== Required work ==
All of the data beneath this instruction is to be transcribed word for word.

/---

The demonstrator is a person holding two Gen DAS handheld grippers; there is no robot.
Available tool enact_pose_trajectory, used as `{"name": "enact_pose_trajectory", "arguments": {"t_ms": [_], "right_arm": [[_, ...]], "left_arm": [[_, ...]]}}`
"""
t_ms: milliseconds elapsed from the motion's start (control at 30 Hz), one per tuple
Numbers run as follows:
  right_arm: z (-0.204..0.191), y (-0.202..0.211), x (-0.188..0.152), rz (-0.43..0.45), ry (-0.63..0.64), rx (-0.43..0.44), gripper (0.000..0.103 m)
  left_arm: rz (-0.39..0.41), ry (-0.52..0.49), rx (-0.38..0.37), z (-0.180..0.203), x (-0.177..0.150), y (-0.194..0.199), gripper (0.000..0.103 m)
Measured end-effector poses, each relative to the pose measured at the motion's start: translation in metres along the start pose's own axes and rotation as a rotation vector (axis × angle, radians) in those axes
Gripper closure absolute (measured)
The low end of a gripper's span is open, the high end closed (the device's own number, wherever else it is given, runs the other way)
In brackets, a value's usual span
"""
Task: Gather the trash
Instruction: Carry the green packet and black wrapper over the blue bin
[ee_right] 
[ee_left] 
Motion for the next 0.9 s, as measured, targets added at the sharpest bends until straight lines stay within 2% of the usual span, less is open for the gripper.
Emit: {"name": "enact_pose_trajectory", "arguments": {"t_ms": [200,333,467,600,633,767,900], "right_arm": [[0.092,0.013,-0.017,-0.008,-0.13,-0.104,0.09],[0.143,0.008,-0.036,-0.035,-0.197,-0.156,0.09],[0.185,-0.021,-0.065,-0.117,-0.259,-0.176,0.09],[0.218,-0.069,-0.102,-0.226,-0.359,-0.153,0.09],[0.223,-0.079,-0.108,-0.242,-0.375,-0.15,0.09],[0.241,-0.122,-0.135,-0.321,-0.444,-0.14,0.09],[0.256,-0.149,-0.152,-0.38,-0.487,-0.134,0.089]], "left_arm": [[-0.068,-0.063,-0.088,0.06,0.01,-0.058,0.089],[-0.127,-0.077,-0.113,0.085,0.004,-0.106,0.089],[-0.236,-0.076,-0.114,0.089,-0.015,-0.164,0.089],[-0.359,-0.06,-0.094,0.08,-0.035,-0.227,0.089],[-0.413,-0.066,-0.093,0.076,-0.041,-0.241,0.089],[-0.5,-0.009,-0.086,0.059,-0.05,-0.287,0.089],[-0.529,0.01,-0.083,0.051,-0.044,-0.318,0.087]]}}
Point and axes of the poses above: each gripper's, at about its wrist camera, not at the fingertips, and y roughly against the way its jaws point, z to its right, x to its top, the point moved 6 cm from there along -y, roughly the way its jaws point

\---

== Task response ==
The demonstrator is a person holding two Gen DAS handheld grippers; there is no robot.
Available tool enact_pose_trajectory, used as `{"name": "enact_pose_trajectory", "arguments": {"t_ms": [_], "right_arm": [[_, ...]], "left_arm": [[_, ...]]}}`
"""
t_ms: milliseconds elapsed from the motion's start (control at 30 Hz), one per tuple
Numbers run as follows:
  right_arm: z (-0.204..0.191), y (-0.202..0.211), x (-0.188..0.152), rz (-0.43..0.45), ry (-0.63..0.64), rx (-0.43..0.44), gripper (0.000..0.103 m)
  left_arm: rz (-0.39..0.41), ry (-0.52..0.49), rx (-0.38..0.37), z (-0.180..0.203), x (-0.177..0.150), y (-0.194..0.199), gripper (0.000..0.103 m)
Measured end-effector poses, each relative to the pose measured at the motion's start: translation in metres along the start pose's own axes and rotation as a rotation vector (axis × angle, radians) in those axes
Gripper closure absolute (measured)
The low end of a gripper's span is open, the high end closed (the device's own number, wherever else it is given, runs the other way)
In brackets, a value's usual span
"""
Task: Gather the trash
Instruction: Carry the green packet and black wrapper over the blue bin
[ee_right] 
[ee_left] 
Motion for the next 0.9 s, as measured, targets added at the sharpest bends until straight lines stay within 2% of the usual span, less is open for the gripper.
Emit: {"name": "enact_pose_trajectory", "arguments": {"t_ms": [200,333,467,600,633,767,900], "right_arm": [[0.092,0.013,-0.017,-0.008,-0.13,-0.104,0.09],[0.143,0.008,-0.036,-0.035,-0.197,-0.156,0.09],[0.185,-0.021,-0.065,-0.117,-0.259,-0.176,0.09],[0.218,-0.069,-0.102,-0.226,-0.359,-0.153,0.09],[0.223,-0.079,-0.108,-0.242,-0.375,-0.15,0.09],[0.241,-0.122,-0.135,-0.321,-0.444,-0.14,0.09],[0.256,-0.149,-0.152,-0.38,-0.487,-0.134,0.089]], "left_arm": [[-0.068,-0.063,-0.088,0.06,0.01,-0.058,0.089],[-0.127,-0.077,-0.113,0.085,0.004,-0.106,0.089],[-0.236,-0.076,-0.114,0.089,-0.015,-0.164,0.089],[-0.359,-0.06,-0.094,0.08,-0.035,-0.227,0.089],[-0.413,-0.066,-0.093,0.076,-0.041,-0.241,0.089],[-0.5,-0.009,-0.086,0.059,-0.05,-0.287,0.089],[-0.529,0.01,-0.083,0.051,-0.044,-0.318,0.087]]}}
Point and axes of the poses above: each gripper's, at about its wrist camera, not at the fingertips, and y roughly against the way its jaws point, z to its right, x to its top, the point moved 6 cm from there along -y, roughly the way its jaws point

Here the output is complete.